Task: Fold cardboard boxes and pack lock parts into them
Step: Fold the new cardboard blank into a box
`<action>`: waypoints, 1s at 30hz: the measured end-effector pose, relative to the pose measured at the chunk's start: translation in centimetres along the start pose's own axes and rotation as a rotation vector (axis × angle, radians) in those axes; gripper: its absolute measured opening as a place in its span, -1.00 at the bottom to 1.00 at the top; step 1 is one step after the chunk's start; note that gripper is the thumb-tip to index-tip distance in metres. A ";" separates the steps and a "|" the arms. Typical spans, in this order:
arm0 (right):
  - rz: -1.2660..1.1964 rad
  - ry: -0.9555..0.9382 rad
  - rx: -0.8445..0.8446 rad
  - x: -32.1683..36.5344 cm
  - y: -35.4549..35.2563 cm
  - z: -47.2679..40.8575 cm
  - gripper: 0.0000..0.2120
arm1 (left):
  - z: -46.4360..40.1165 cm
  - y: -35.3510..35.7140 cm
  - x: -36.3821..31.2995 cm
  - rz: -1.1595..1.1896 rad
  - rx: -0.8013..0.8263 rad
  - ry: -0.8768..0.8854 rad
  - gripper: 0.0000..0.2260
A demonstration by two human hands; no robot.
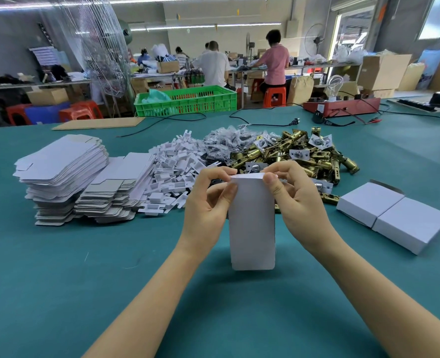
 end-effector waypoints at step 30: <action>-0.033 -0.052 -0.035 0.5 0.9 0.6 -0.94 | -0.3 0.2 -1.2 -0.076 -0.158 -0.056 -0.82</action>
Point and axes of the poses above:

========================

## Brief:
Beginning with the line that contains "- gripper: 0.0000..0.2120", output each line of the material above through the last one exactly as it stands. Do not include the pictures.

## The answer:
  - gripper: 0.0000..0.2120
arm1 (left):
  - z: -46.4360..40.1165 cm
  - y: -35.3510..35.7140 cm
  - x: -36.3821..31.2995 cm
  - rz: -1.1595..1.1896 rad
  - rx: -0.8013..0.8263 rad
  - ry: -0.8768..0.8854 rad
  - gripper: 0.0000..0.2260
A demonstration by two human hands; no robot.
 end-effector waypoints at step 30: <action>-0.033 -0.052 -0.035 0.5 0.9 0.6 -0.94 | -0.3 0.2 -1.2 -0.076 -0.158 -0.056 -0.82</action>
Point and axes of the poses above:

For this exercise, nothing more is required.